Western Union (NYSE:WU) [Trend Analysis] is a the brand so well known in the world when it comes to foreign exchange and money transfers. As such a go to brand for consumers when it comes to these services, does it make Western Union a go to stock for investors? We look at 3 reasons just why it might be,
1. Strong Dividend
Western Union (NYSE:WU) is paying investors an incredibly healthy dividend of around 3.2%. This is excellent income that investors can earn on top of possible growth in the share price for investors from a company with a market cap of around $10 billion.
2. Low Price to Earnings Multiple
Western Union is trading on a forward price to earnings (P/E) multiple of 11.37 based on analysts consensus earnings estimates for next year and a trailing P/E of 12.14. Compared to the current market average forward P/E of around 19, this makes Western Union look very cheap and potentially a strong buy for investors based on the current stock price.

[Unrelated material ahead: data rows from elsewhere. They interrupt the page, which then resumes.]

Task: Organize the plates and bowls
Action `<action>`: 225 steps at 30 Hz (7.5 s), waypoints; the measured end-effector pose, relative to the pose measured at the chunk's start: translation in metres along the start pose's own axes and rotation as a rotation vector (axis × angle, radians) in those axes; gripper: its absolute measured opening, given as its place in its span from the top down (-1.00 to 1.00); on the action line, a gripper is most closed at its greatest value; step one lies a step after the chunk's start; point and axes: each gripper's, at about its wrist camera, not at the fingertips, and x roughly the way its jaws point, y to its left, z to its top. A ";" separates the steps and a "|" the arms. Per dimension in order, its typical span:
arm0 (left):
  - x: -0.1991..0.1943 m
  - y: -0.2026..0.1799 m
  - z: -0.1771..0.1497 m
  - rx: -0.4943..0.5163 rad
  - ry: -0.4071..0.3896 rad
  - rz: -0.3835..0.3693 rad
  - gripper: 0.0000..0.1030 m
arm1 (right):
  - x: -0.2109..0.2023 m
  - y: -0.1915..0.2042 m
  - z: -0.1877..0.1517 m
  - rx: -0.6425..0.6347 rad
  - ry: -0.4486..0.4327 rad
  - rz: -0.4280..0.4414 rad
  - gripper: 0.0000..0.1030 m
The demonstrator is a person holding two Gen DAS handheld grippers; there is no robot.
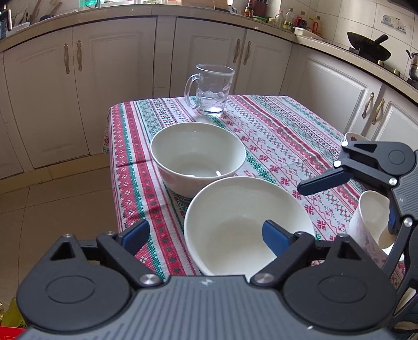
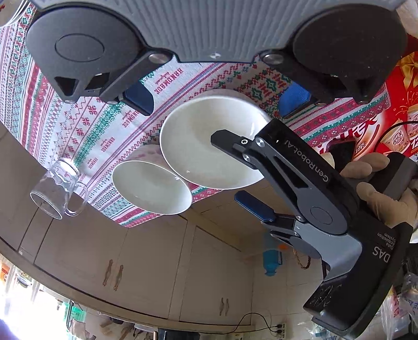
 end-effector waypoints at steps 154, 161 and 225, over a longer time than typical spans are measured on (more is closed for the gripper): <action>-0.036 -0.140 0.006 0.159 -0.054 -0.113 -0.71 | -0.136 -0.008 -0.065 0.101 -0.036 -0.128 -1.00; -0.039 -0.106 -0.004 0.101 -0.093 -0.020 -0.79 | -0.127 -0.010 -0.037 0.020 -0.032 -0.156 -1.00; 0.058 -0.015 0.021 0.058 -0.210 0.175 -0.84 | 0.092 -0.142 0.119 0.153 0.175 0.200 -0.63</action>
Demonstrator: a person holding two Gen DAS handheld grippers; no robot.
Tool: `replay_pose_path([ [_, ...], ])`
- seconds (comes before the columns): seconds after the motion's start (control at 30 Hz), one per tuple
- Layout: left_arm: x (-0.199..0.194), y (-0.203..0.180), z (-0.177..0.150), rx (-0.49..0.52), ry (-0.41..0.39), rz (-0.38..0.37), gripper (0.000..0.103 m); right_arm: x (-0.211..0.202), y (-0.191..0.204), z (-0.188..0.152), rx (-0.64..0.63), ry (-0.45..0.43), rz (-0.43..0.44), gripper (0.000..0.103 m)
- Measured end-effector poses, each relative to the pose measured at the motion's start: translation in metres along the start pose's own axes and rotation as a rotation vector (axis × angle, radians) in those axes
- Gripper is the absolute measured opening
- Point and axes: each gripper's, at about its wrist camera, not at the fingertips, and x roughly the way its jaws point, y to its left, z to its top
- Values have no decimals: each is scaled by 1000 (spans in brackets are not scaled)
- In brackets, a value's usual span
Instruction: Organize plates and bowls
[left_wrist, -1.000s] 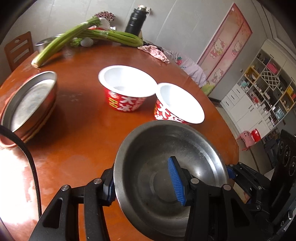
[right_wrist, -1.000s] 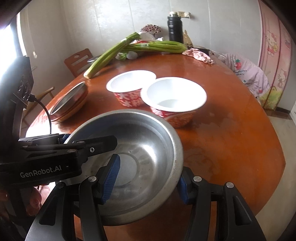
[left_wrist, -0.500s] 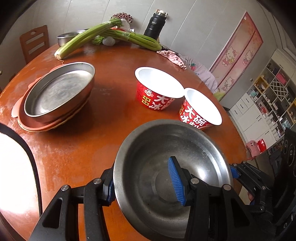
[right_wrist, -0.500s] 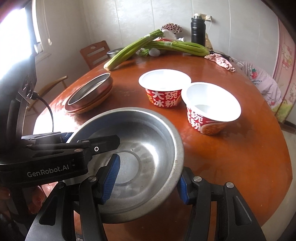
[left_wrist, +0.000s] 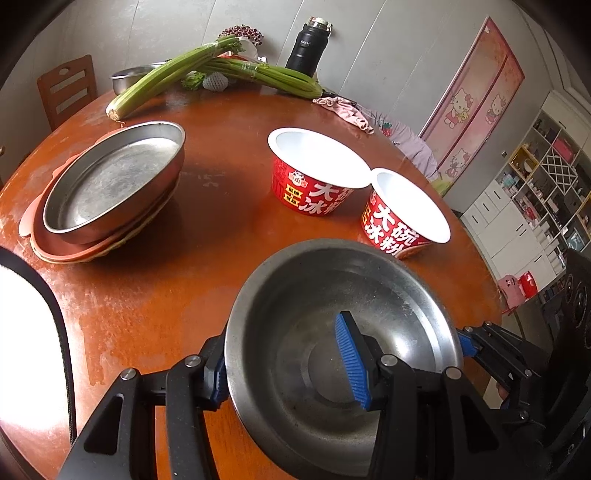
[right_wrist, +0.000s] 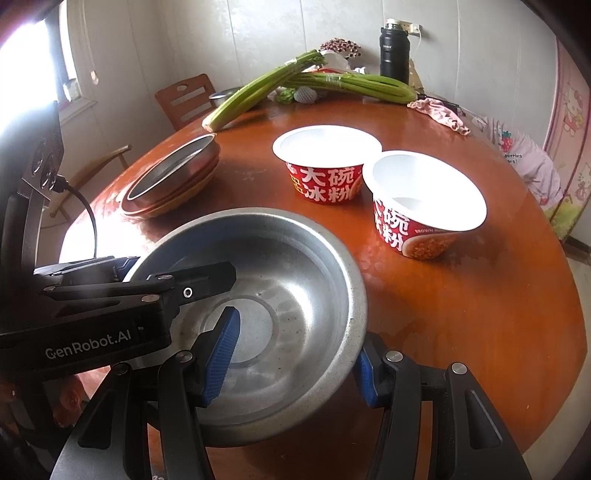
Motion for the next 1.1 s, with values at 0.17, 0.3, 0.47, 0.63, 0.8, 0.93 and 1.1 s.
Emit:
replay_pose_path([
  [0.17,2,1,-1,9,1,9,50,3,2,-1,-11,9,-5,58],
  [0.3,4,0,-1,18,8,18,50,5,2,-2,-12,13,-4,58],
  [0.47,5,-1,-1,30,5,27,50,6,0,-4,-8,19,-3,59],
  [0.63,6,-2,-2,36,6,32,51,6,0,-5,-6,20,3,59],
  [0.8,5,0,-2,28,8,55,54,6,-2,-6,1,18,17,59],
  [0.93,-1,4,-1,14,-4,65,55,6,-7,-7,22,25,25,59],
  [1.1,-9,7,0,6,-25,71,57,1,-13,-7,39,11,14,59],
])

3. Emerging Markets Exposure
Western Union (NYSE:WU) is present in most of the world’s emerging markets. With growth slower in developed markets, such exposure to developing markets provide much higher opportunities for Western Union to achieve higher growth.
4. Siginificant Market Opportunities
With electronic payments being so huge and new fancy technology available for this, Western Union has the brand name to capitalize and get involved in these opportunities and achieve significant growth in them. Whether WU gets involved heavily in this will be interesting and investors should keep a look out for news which suggests whether they do or not.
Western Union (NYSE:WU) based on the above 4 points looks like a solid stock, but for investors who believe in facts, the low multiple and high dividend itself certainly make WU look like decent opportunity in the current market.